**Assigned task:**
Your task is to copy the listing exactly. Drop any pictures from the copy.

**The data:**
↓

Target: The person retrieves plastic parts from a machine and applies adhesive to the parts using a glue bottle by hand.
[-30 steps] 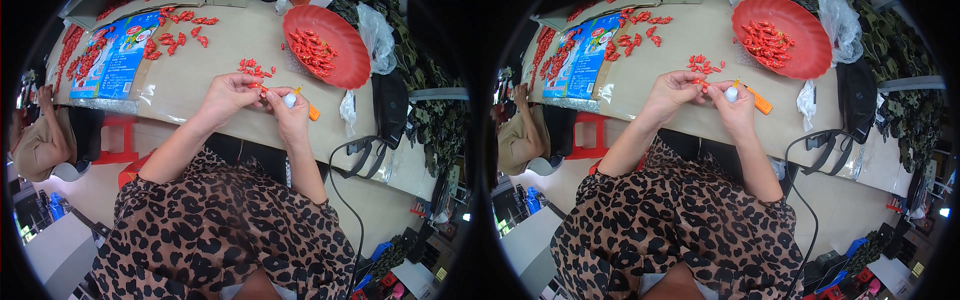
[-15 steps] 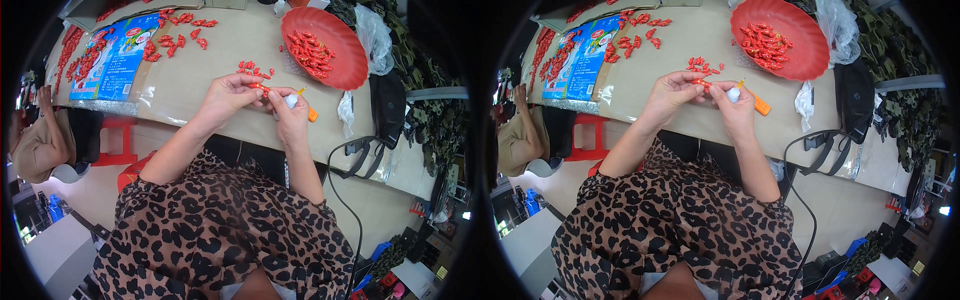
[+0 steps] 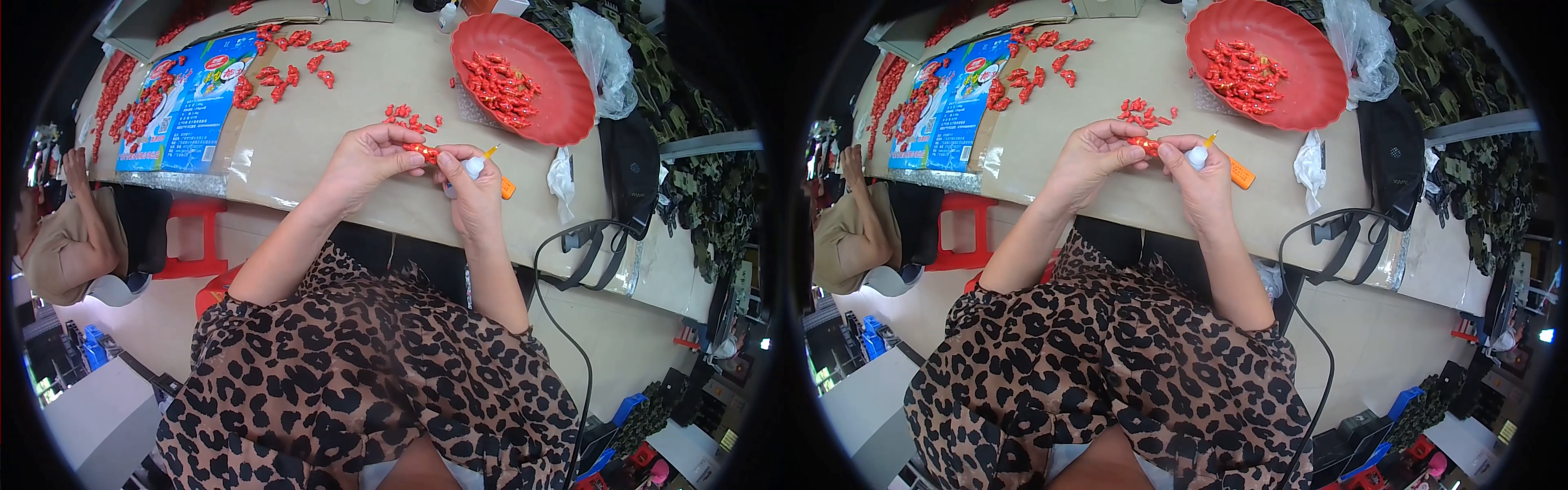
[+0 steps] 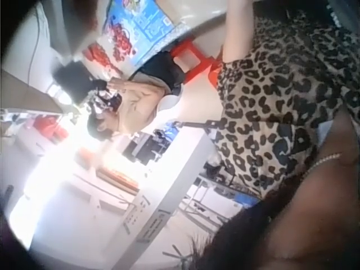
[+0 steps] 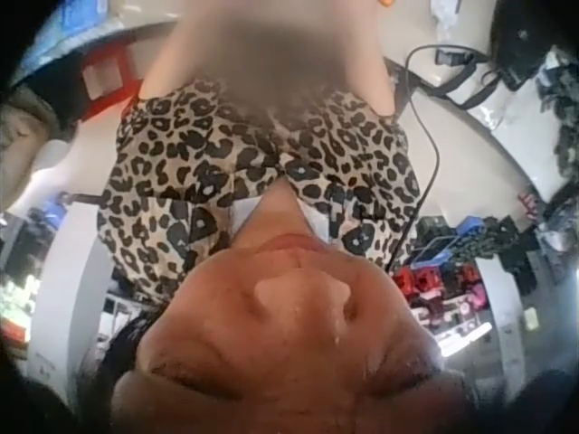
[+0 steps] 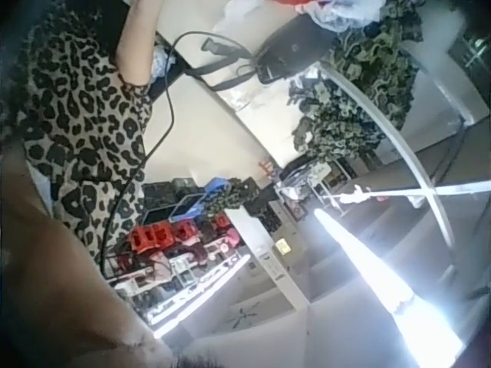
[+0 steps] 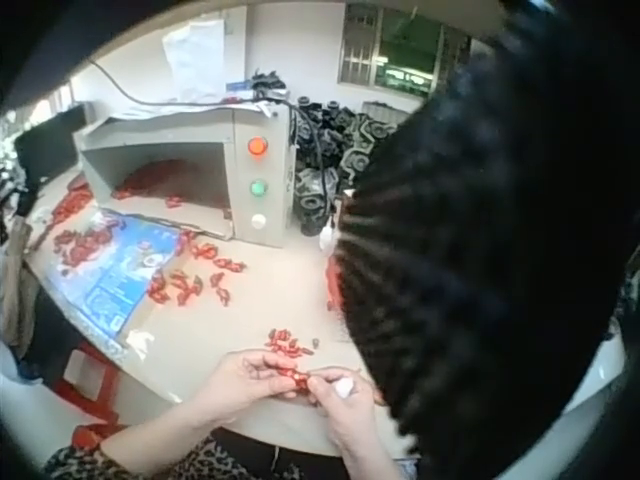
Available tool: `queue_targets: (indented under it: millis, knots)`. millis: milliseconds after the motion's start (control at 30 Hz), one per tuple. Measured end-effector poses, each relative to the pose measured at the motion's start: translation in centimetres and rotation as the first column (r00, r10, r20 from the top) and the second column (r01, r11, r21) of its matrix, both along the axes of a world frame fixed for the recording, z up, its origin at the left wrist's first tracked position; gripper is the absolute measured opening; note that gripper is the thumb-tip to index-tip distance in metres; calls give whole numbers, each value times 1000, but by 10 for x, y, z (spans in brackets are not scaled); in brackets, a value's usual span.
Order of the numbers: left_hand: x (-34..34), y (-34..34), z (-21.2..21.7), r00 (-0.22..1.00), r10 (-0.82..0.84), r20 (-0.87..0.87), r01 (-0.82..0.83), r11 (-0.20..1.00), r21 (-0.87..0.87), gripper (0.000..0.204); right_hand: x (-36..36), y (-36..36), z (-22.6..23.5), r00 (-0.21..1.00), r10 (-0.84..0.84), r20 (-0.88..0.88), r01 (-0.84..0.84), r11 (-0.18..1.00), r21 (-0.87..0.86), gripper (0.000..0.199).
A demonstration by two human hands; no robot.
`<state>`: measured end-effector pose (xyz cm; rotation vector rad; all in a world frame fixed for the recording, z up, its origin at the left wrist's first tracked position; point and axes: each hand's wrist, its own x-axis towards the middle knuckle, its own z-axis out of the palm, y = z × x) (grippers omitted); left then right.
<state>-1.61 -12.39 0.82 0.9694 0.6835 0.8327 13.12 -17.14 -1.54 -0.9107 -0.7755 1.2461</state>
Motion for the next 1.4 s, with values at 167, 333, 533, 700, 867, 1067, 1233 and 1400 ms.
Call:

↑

**Task answer:**
Target: The person retrieves plastic parts from a machine and applies adhesive to the parts using a glue bottle by hand.
[-30 steps] 
[-15 steps] 
[+0 steps] 
[+0 steps] 
[+0 steps] 
[+0 steps] 
[+0 steps] 
Available tool: `queue_targets: (indented under it: millis, knots)`. millis: milliseconds after the motion's start (control at 30 Hz), one per tuple. Measured end-effector poses, each relative to the pose measured at the motion's start: translation in centimetres and rotation as the first column (r00, r10, r20 from the top) and the second column (r01, r11, r21) of its matrix, both along the axes of a world frame fixed for the recording, z up, its origin at the left wrist's first tracked position; gripper is the absolute measured opening; note that gripper is the thumb-tip to index-tip distance in metres; calls give whole numbers, each value times 1000, but by 10 for x, y, z (spans in brackets are not scaled); in brackets, a value's usual span.
Order of the numbers: left_hand: x (-34..34), y (-34..34), z (-21.2..21.7), r00 (-0.22..1.00), r10 (-0.82..0.84), r20 (-0.87..0.87), r01 (-0.82..0.83), r11 (-0.20..1.00), r21 (-0.87..0.87), gripper (0.000..0.204); right_hand: x (-36..36), y (-36..36), z (-22.6..23.5), r00 (-0.21..1.00), r10 (-0.84..0.84), r20 (-0.88..0.88), r01 (-0.84..0.84), r11 (-0.18..1.00), r21 (-0.87..0.86), gripper (0.000..0.199).
A demonstration by two human hands; no robot.
`<state>`: measured end-effector pose (xyz cm; rotation vector rad; all in a world frame fixed for the recording, z up, its origin at the left wrist's first tracked position; point and axes: each hand's wrist, its own x-axis towards the middle knuckle, its own z-axis out of the palm, y = z × x) (grippers omitted); left then right.
<state>-1.61 -12.39 0.82 0.9694 0.6835 0.8327 13.12 -17.14 -1.54 -0.9107 -0.7755 1.2461</state>
Motion for the next 1.4 s, with values at 167, 333, 533, 700, 867, 1067, 1233 and 1400 ms.
Call:

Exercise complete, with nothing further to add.